Trauma Informed Framework
During the financial year, we successfully developed a Trauma Informed Framework (TIF) that incorporates current research, industry standards, and SSI’s family and community settlement knowledge. This was subsequently implemented across the organisation.
TIF offers all staff and volunteers 10 principles that guide our approach to working with families, individuals, children, communities and partners, as well as with one another. More than 320 staff and volunteers have received awareness education to assist their understanding of the impact of trauma and how to shift towards a trauma-informed approach in their own work practice.
It is important that SSI continues to recognise the lived experience of all clients, staff and volunteers and the impact that trauma has and can continue to have on people’s lives. We encourage culturally responsive and supportive conversations within the organisation to continue to ensure that our services and endeavours do no further harm by inadvertently triggering and exacerbating symptoms.
Foster care excellence
In November, SSI’s Multicultural Foster Care Program received a five-year accreditation as a designated agency under the Office of the Children’s Guardian NSW Standards for Permanent Care.
This is the highest achievement possible under this process and builds on our previous accreditation we received upon launching the program in 2014. In order to achieve this accreditation, we demonstrated our capacity and compliance across 23 standards that cover every aspect of the care we provide. This included the way we engage with children and young people in our care to respond to their needs; the work we do to recruit, train and support foster carers; the way we recruit, support and supervise staff; and the way our organisation operates to have the highest standards of governance and service delivery.
During the year, SSI also worked in partnership with culturally diverse communities to build understanding of the role of foster care. Through community consultations, we improved our own understanding of the issues influencing attitudes towards pathways to permanent care, such as adoption and guardianship. SSI also advocated extensively in the sector to raise awareness of the needs of children from culturally diverse backgrounds in the care system.
Permanent care offers children and young people more secure childhoods and is a key focus for the NSW foster care system. We were proud to support foster carers towards this goal during the year, including two longterm foster carers, who secured legal guardianship of three children with support from SSI, their extended families and the community. This was a wonderful result that creates safety and stability for the children and security for the carers.
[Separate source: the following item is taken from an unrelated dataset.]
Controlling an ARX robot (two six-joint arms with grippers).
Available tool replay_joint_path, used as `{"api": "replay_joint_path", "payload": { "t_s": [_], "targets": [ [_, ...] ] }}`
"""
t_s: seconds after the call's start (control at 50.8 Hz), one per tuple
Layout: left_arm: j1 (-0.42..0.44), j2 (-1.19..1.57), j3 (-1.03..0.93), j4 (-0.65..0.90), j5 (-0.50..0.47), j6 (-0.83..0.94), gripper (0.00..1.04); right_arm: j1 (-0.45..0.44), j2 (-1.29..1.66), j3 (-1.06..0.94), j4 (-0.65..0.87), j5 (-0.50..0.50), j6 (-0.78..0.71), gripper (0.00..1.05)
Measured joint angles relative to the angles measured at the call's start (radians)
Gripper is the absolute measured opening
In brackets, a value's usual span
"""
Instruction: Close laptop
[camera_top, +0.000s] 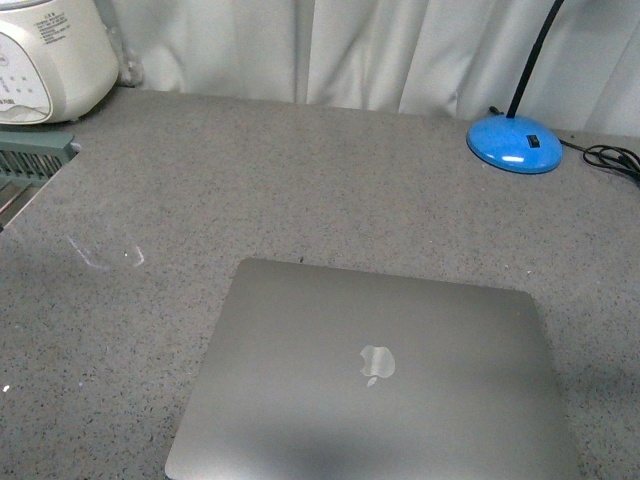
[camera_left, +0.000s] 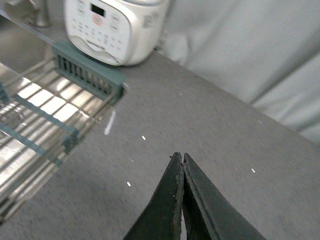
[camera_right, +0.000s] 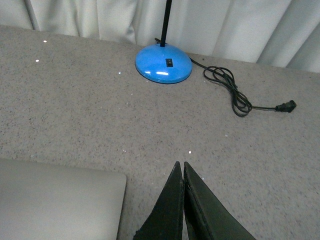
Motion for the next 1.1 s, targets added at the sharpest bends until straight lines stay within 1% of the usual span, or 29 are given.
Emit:
{"api": "replay_joint_path", "payload": {
  "t_s": [0.02, 0.059, 0.098, 0.177, 0.236, 0.276, 0.374, 0.453, 0.492, 0.551, 0.63, 0.689, 0.709, 0.748, 0.787, 0.807, 0.846, 0.866, 0.886, 0.906, 0.925, 0.965, 0.984, 1.024, 1.102],
  "targets": [
    [-0.022, -0.033, -0.027, -0.004, -0.002, -0.01, 0.04, 0.026, -0.068, -0.035, -0.025, 0.026, 0.009, 0.01],
    [-0.093, -0.115, -0.099, -0.012, -0.019, -0.039, 0.04, 0.078, -0.174, -0.089, -0.069, 0.064, 0.027, 0.01],
    [-0.157, -0.175, -0.145, -0.023, -0.043, -0.064, 0.04, 0.135, -0.255, -0.136, -0.079, 0.116, 0.034, 0.01],
    [-0.263, -0.249, -0.201, -0.031, -0.092, -0.101, 0.04, 0.211, -0.31, -0.192, -0.052, 0.181, 0.056, 0.01],
    [-0.316, -0.275, -0.226, -0.031, -0.131, -0.121, 0.04, 0.259, -0.313, -0.21, -0.021, 0.225, 0.057, 0.01],
    [-0.348, -0.285, -0.245, -0.032, -0.157, -0.138, 0.04, 0.275, -0.315, -0.21, -0.003, 0.233, 0.056, 0.01],
    [-0.386, -0.305, -0.273, -0.042, -0.191, -0.163, 0.04, 0.311, -0.322, -0.212, 0.035, 0.262, 0.028, 0.01],
    [-0.406, -0.335, -0.288, -0.032, -0.233, -0.167, 0.04, 0.356, -0.336, -0.218, 0.092, 0.318, -0.013, 0.01],
    [-0.422, -0.354, -0.298, -0.006, -0.258, -0.167, 0.04, 0.388, -0.337, -0.22, 0.137, 0.365, -0.043, 0.01],
    [-0.448, -0.364, -0.315, 0.034, -0.293, -0.161, 0.04, 0.424, -0.346, -0.22, 0.178, 0.407, -0.079, 0.01],
    [-0.477, -0.369, -0.34, 0.091, -0.335, -0.151, 0.04, 0.457, -0.348, -0.22, 0.222, 0.438, -0.118, 0.01],
    [-0.487, -0.373, -0.356, 0.132, -0.348, -0.132, 0.04, 0.476, -0.348, -0.22, 0.259, 0.456, -0.143, 0.01],
    [-0.486, -0.373, -0.362, 0.15, -0.339, -0.116, 0.04, 0.481, -0.352, -0.22, 0.263, 0.46, -0.141, 0.01],
    [-0.468, -0.388, -0.393, 0.229, -0.283, -0.035, 0.04, 0.484, -0.373, -0.221, 0.259, 0.456, -0.13, 0.01],
    [-0.44, -0.439, -0.42, 0.229, -0.232, 0.05, 0.04, 0.481, -0.397, -0.221, 0.241, 0.445, -0.119, 0.01],
    [-0.426, -0.477, -0.43, 0.204, -0.214, 0.109, 0.04, 0.47, -0.439, -0.221, 0.201, 0.42, -0.101, 0.01],
    [-0.374, -0.599, -0.433, 0.103, -0.16, 0.216, 0.04, 0.412, -0.57, -0.221, 0.035, 0.34, -0.064, 0.01],
    [-0.353, -0.642, -0.433, 0.069, -0.134, 0.25, 0.04, 0.363, -0.678, -0.22, -0.087, 0.278, -0.045, 0.01],
    [-0.318, -0.703, -0.433, 0.016, -0.095, 0.276, 0.04, 0.315, -0.785, -0.22, -0.191, 0.241, -0.03, 0.01],
    [-0.291, -0.743, -0.433, -0.018, -0.065, 0.292, 0.04, 0.285, -0.849, -0.219, -0.252, 0.209, -0.019, 0.01],
    [-0.246, -0.798, -0.433, -0.064, -0.019, 0.315, 0.04, 0.246, -0.937, -0.219, -0.331, 0.177, -0.012, 0.01],
    [-0.169, -0.87, -0.433, -0.125, 0.055, 0.336, 0.04, 0.203, -1.037, -0.218, -0.405, 0.161, 0.002, 0.01],
    [-0.129, -0.898, -0.433, -0.15, 0.092, 0.344, 0.04, 0.191, -1.06, -0.217, -0.419, 0.158, 0.005, 0.01],
    [-0.077, -0.934, -0.433, -0.178, 0.135, 0.356, 0.04, 0.171, -1.082, -0.217, -0.444, 0.13, 0.01, 0.01],
    [-0.032, -0.973, -0.433, -0.215, 0.17, 0.365, 0.04, 0.112, -1.107, -0.212, -0.486, 0.056, 0.013, 0.01]
  ]
}}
Strengthening risk and compliance
Over the last 12 months, SSI has extensively revised its monitoring and reporting of risk and compliance with the aim of providing our management team with timely, comprehensive information on which to base decisions and plan for growth. These efforts also mean that SSI will continue to tailor services so that are they are responsive to the needs of clients.
During 2018-19, we undertook extensive work with our organisation and board to establish our risk appetite. This has translated into a detailed risk profile and has enabled us to operationalise an online risk management tool to decentralise the oversight of program and business area risks.
We also improved our capacity to identify and respond to risk and to ensure we are complying with legislative and contractual requirements and industry standards. Our comprehensive Quality Management System supports the implementation of our risk management system (based on ISO 31000) and an “audit ready” organisational approach. By adopting a risk-based model for internal audit, and working closely with program managers and content experts, SSI has continued to maintain ISO 9001 certification across all services in NSW and Victoria.